Sizing Exchange 2016 Deployments

Optimale Planung einer Exchange 2016-Infrastruktur

| Autor: Thomas Joos

Tom's Admin Blog
Tom's Admin Blog (Bild: Tom Joos)

Mit Exchange 2016 hat Microsoft wieder einiges an der Serverinfrastruktur geändert. Daher sollten sich Administratoren vor der Einführung von Exchange genau Gedanken machen, wie die Hardware der Umgebung für die Umstellung zu Exchange 2016 aussehen soll.

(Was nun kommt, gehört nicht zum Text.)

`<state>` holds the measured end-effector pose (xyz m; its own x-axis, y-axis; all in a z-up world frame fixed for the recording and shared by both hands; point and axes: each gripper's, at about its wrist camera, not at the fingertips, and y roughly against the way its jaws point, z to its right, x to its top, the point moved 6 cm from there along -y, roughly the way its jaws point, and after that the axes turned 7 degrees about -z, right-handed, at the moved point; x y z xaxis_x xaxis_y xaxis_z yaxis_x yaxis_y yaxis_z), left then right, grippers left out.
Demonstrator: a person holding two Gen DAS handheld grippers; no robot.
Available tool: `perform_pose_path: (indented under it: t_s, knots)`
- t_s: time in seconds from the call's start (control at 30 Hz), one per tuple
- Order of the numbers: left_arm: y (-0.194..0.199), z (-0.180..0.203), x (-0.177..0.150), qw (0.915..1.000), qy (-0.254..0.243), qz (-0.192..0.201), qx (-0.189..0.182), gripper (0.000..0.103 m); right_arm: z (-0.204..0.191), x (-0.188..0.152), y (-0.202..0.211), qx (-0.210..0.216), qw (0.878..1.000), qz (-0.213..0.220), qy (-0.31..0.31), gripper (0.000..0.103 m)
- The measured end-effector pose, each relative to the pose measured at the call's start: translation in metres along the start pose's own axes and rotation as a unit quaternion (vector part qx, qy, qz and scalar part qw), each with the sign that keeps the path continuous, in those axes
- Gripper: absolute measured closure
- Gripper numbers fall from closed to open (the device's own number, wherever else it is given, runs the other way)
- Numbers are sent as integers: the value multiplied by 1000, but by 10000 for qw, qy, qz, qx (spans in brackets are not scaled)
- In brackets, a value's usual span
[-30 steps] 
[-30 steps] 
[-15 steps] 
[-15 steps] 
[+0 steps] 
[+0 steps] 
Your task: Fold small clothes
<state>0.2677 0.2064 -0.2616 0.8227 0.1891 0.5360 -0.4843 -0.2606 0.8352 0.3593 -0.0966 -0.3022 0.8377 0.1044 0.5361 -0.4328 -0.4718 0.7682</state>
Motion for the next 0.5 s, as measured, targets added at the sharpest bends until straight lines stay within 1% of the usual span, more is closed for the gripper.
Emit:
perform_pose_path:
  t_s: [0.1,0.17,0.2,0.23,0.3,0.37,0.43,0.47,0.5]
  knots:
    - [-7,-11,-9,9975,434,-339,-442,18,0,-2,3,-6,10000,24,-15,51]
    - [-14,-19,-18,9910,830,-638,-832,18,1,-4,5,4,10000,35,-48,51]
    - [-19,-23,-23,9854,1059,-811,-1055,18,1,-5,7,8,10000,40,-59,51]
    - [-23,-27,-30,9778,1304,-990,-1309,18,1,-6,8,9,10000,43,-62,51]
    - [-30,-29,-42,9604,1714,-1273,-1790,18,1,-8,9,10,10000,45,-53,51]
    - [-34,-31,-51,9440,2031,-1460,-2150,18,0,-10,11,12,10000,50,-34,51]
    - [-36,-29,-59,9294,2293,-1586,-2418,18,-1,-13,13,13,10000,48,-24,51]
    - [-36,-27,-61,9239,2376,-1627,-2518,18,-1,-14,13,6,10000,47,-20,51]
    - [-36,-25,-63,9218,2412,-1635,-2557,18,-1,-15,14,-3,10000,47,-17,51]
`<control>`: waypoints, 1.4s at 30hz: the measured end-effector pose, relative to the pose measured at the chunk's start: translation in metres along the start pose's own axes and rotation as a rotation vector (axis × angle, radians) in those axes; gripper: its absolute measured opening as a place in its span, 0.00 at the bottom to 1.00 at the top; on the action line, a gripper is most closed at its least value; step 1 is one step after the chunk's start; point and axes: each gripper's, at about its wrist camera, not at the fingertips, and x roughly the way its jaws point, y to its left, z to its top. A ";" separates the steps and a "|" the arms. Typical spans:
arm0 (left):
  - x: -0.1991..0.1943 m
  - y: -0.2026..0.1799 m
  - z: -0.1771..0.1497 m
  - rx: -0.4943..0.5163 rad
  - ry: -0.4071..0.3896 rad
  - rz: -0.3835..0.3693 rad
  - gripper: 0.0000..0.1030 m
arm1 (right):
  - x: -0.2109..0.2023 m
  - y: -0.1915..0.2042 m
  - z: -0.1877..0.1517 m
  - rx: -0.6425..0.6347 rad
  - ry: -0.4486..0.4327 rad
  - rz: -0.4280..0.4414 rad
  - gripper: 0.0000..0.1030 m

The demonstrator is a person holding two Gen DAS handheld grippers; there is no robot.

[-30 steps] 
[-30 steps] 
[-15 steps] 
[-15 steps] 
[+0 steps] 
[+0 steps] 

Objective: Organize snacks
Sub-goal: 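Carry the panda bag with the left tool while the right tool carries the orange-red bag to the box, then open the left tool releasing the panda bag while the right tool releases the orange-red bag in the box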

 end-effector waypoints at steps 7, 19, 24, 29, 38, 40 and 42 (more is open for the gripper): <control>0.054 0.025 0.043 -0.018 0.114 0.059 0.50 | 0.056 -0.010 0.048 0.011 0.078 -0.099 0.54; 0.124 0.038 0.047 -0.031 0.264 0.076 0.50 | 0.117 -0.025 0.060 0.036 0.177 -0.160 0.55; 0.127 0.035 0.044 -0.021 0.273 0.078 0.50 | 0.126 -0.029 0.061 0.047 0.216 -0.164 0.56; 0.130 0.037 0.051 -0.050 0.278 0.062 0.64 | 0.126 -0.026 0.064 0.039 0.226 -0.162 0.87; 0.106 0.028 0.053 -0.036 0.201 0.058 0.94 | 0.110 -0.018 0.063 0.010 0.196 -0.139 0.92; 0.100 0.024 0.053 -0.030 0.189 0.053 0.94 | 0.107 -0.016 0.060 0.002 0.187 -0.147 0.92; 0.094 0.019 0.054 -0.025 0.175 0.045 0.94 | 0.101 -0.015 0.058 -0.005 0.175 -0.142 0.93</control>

Auch bei der Virtualisierung von Exchange sollte auf Basis der neuen Server-Funktionen die Ausstattung der Server überdacht werden. In diesem Zusammenhang bieten Microsoft, aber auch Unternehmen wie VMware, umfangreiche Informationen, wie Sie Exchange-Umgebungen optimal planen

Viele Planungspunkte, die für Exchange 2013 gelten, sind weiterhin in Exchange 2016 gültig. Bei der Berechnung der notwendigen Hardware planen Sie Exchange 2016 im Grunde genommen genauso wie eine Exchange 2013-Installation, bei der Sie alle Server-Dienste auf einem gemeinsamen Server installiert haben. Allerdings haben sich die Empfehlungen von Microsoft bezüglich der Prozessor-Planung etwas geändert. Verwenden Sie also zur Planung einer Exchange 2016-Umgebung in Formationen zur Bereitstellung von Exchange 2013, verwenden Sie immer die Hinweise zum Installieren mehrerer Serverrollen auf einem einzelnen Server und die Hinweise zur Prozessornutzung, die Microsoft für Exchange 2016 veröffentlicht hat.

Exchange 2016 benötigt etwas stärkere Prozessoren als Exchange 2013. Planen Sie die Hardware für Ihre Exchange Server, sollten Sie auch die kostenlose Microsoft-Excel-Tabelle (https://gallery.technet.microsoft.com/Exchange-2013-Server-Role-f8a61780) nutzen, die ab Version 7.8 auch Exchange 2016 unterstützt. Wie Sie mit dieser Tabelle umgehen, zeigen die Exchange-Entwickler in einem eigenen Blog-Beitrag (http://aka.ms/exchangecalc).

Im Vergleich zu Exchange 2010, gibt es in Exchange 2016 gleich zwei Serverdienste weniger, die von den vorhandenen Servern abgefangen werden müssen, da Sie alle Server-Dienste auf einem Server installieren. Wir gehen in folgenden Abschnitten ausführlicher darauf ein. Generell empfiehlt Microsoft für alle eingesetzten Geräte und Dienste eine Redundanz. Sie sollten daher mehrere Netzwerkkarten, mehrere Exchange-Server, mehrere Switches und andere Geräte entsprechend redundant planen. Grundsätzlich ist es für alle eingesetzten Komponenten sinnvoll, wenn Sie sich Gedanken darüber machen, was es für die Exchange-Umgebung für eine Auswirkung hat, wenn diese Komponente ausfällt.